Countries to which India supplied Covid-19 vaccines
By the time it halted exports, India had supplied vaccines to 95 countries around the world, through various programs. © macpixxel for GIS

So late in the game, the shelves for Covid-related material were largely empty. The biggest obstacle was importing enough ingredients from other countries to improve vaccine-making at home. The largest source was the U.S., which had restricted exports for many Covid-related substances. It took considerable diplomatic effort to persuade Washington to partially lift the restrictions.

Ramping up

India is currently looking at a shortage of vaccines until the end of July, with a leap in supplies from August onward. The Indian government has declared it believes it will produce two billion vaccine doses in the period between August and December, in theory enough to cover 80 percent of India’s population. Officials privately admit this is a best-case scenario; it assumes that there will be no supply chain disruptions and that all new vaccines will receive regulatory clearance.

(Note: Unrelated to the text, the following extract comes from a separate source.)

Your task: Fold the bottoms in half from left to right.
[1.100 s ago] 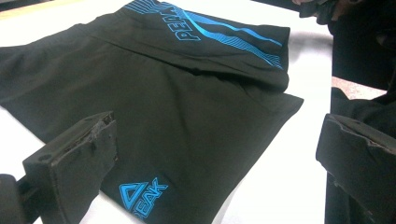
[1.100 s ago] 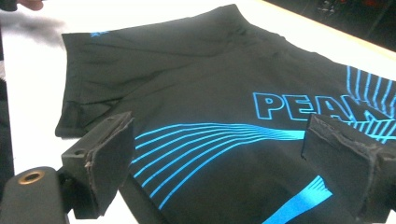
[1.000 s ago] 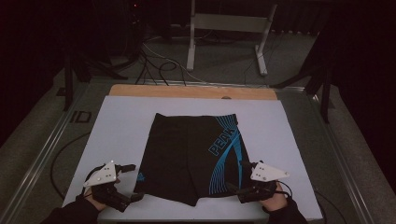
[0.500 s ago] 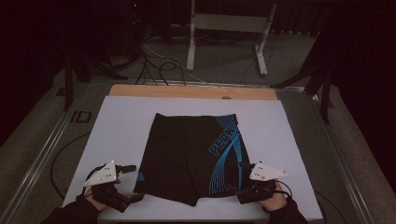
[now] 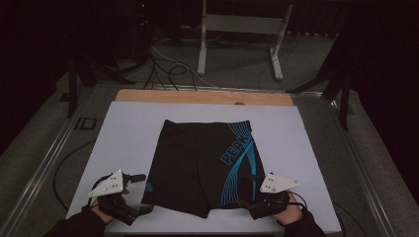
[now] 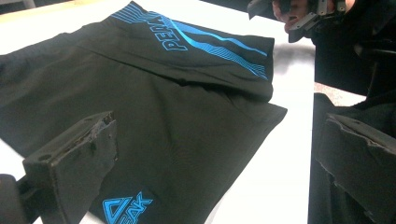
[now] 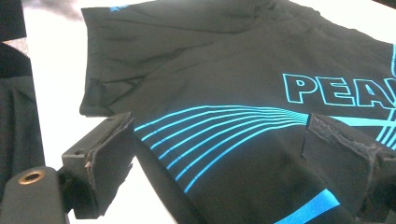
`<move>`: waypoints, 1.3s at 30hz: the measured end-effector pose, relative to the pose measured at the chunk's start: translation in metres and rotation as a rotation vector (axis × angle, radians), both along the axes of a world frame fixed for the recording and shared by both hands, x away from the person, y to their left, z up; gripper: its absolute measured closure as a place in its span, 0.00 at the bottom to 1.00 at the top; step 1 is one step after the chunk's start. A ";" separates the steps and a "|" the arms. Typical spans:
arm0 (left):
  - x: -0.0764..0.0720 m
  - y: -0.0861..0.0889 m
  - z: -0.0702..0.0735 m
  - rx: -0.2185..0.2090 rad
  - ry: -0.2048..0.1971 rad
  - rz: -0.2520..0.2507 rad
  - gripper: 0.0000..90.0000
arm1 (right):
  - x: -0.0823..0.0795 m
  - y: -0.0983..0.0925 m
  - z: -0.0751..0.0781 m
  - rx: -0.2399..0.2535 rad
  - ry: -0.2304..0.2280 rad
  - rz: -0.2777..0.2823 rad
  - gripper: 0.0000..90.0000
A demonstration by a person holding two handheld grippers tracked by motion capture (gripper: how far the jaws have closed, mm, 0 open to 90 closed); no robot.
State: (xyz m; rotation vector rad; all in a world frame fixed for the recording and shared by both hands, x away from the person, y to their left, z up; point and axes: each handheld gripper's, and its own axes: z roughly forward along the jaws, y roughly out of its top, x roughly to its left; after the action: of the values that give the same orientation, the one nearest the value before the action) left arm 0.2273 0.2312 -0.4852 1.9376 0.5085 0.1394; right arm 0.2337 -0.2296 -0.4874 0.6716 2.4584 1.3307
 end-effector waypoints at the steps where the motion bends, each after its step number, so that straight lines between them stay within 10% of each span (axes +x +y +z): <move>1: 0.000 -0.001 0.001 -0.003 0.001 -0.005 0.00 | 0.000 0.000 0.000 0.001 0.004 0.006 0.11; 18: -0.009 -0.006 0.025 -0.020 -0.051 -0.033 0.00 | -0.005 0.013 0.042 0.023 -0.002 0.018 0.11; 39: -0.011 -0.011 0.040 -0.009 -0.058 0.019 0.00 | 0.028 0.032 0.103 0.043 -0.159 0.043 0.11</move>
State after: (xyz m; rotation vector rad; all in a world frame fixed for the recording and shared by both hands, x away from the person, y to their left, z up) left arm 0.2162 0.2205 -0.4452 1.9143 0.4883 0.2049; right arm 0.2612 -0.1979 -0.3847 0.5043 2.3364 1.3989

India has three vaccines cleared by regulators. Over June and July, the country will produce about 240 million doses of these. In August, production will rise to 170 million, while five new vaccines are expected to receive clearance and add 40 million more doses. From September to December, dosage production will have risen again to about 450 to 500 million a month. All of this will be supplemented by tens of millions of imports, the purchase of which is being negotiated.

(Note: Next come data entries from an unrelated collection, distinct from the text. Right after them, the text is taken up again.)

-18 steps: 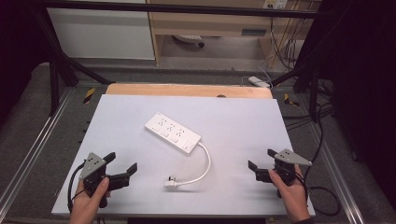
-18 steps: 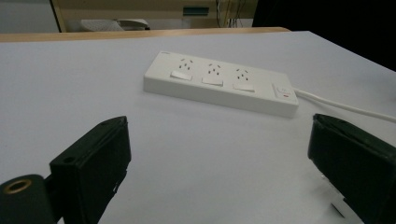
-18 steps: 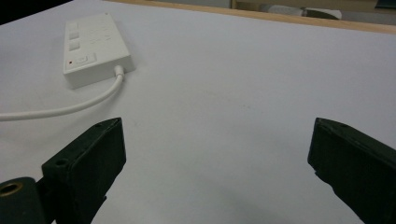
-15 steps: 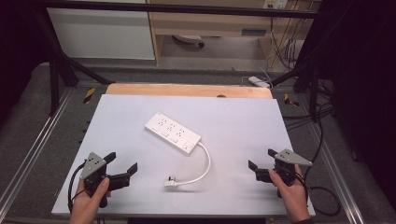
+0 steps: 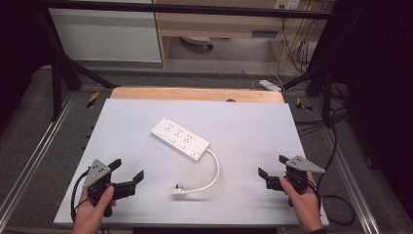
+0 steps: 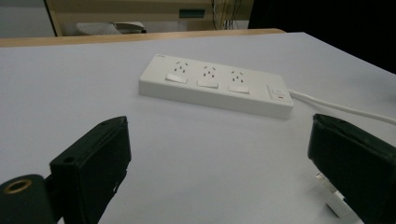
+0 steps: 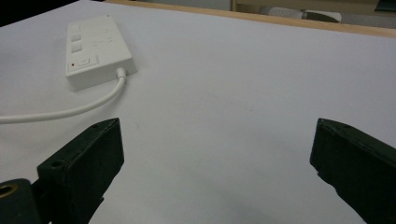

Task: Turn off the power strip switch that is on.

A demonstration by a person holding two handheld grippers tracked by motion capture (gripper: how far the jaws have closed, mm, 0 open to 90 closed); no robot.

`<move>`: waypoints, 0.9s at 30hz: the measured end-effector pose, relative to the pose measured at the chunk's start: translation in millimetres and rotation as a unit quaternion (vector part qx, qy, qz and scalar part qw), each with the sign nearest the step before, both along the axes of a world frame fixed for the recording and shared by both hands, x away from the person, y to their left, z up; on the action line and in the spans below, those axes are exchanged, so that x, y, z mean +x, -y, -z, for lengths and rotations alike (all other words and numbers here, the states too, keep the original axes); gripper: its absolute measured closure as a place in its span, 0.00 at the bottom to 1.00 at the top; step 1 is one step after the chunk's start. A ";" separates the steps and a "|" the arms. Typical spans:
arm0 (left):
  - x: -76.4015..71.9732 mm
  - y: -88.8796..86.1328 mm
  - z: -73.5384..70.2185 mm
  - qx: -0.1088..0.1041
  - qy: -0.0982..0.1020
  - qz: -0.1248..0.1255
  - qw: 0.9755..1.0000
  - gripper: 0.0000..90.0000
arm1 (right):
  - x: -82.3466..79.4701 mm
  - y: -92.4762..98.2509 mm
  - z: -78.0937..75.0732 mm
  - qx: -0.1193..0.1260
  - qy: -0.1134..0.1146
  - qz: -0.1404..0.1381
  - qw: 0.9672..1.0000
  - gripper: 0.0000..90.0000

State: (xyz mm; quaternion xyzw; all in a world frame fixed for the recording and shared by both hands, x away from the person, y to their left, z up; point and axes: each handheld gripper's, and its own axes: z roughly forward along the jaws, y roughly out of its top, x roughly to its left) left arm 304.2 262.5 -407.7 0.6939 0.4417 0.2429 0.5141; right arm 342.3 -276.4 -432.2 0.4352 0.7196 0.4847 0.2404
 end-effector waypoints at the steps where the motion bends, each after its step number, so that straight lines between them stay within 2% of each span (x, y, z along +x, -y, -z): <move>1: 0.0 0.0 0.0 0.000 0.000 0.000 1.000 0.07 | -0.1 -0.2 -0.1 0.000 0.000 0.000 1.000 0.04; 16: -1.2 1.6 -1.8 -0.003 0.005 0.010 1.000 0.06 | -0.6 -0.2 -1.2 0.000 0.004 0.003 1.000 0.03; 23: -1.3 2.6 -3.6 -0.018 0.007 0.016 1.000 0.05 | -0.4 -0.3 -1.3 -0.001 0.004 0.005 1.000 0.03; 27: -1.8 3.8 -7.1 -0.034 0.008 0.023 0.999 0.06 | 0.1 -0.7 -0.9 -0.001 0.003 0.006 1.000 0.03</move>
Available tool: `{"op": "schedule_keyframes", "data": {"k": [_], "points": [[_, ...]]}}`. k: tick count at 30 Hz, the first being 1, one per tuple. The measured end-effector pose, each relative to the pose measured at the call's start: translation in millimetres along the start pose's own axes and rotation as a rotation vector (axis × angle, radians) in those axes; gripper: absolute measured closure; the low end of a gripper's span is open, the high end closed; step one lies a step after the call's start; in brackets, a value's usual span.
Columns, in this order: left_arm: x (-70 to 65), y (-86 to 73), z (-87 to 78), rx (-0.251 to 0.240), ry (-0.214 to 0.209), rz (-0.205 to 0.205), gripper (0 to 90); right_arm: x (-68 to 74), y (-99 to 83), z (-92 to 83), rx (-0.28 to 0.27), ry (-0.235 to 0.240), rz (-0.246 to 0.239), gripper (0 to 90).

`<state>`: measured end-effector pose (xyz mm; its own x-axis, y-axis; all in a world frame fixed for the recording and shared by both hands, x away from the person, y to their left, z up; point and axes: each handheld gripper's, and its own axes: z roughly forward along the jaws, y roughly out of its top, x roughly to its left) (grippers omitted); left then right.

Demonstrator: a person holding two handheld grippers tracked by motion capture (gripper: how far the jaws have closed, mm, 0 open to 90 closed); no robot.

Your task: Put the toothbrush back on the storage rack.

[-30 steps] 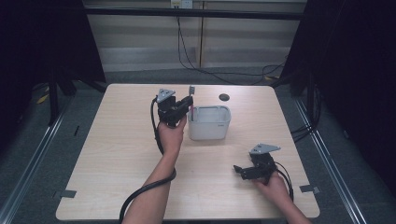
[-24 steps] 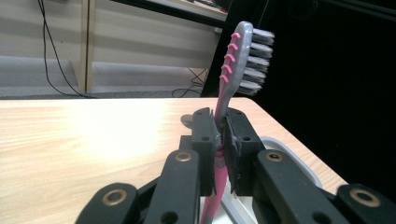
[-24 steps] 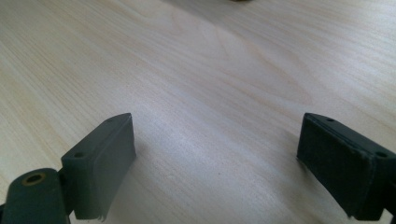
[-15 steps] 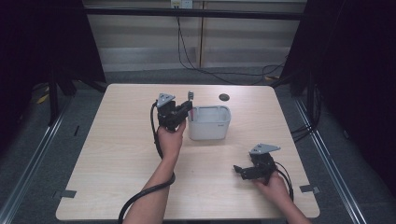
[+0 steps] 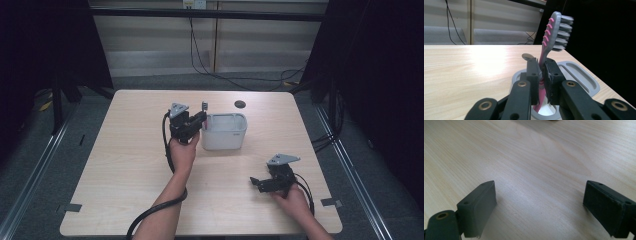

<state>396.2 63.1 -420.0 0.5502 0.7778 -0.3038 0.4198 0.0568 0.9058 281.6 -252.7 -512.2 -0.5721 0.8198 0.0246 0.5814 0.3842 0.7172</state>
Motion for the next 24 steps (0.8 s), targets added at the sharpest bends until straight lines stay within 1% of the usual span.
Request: {"op": "schedule_keyframes", "data": {"k": [1, 11, 17, 24], "points": [[0.2, -0.8, 0.1, 0.003, 0.0, 0.005, 83.4, 0.0, 0.0, 0.0, 0.0, 0.0, 0.0, 10.6], [-0.7, -6.3, 0.8, 0.016, 0.0, 0.011, 83.4, 0.1, 0.0, 0.0, 0.0, 0.0, 0.001, 10.5], [-3.1, -9.3, 0.1, 0.027, 0.005, 0.032, 83.4, 0.0, 0.0, 0.0, 0.0, 0.0, 0.001, 10.5], [-3.5, -13.2, -2.1, 0.031, 0.007, 0.041, 83.3, 0.0, 0.0, 0.0, 0.0, 0.0, 0.001, 10.5]]}}
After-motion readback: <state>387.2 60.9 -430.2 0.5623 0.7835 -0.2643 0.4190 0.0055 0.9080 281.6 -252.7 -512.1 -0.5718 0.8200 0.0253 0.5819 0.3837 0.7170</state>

India could begin exporting vaccines again, possibly as early as October, but more likely by December.

Industry sources predict everyday production glitches will reduce these numbers by about 20 percent. Officials say India could conceivably begin exporting vaccines again, possibly as early as October, but more likely by December. The most important prerequisite to achieve such numbers is a steady flow of the chemicals and equipment needed for such an enormous expansion of production.

About 250 ingredients from as many as 30 countries go into making a vaccine, the bulk of them from the U.S. New Delhi spent months arguing to Washington that it is in America’s and the world’s interest to keep the Indian vaccine-making machine going full throttle. In early June, the Biden administration announced it would lift restrictions on sending some necessary materials to India, though some production constraints remain in place.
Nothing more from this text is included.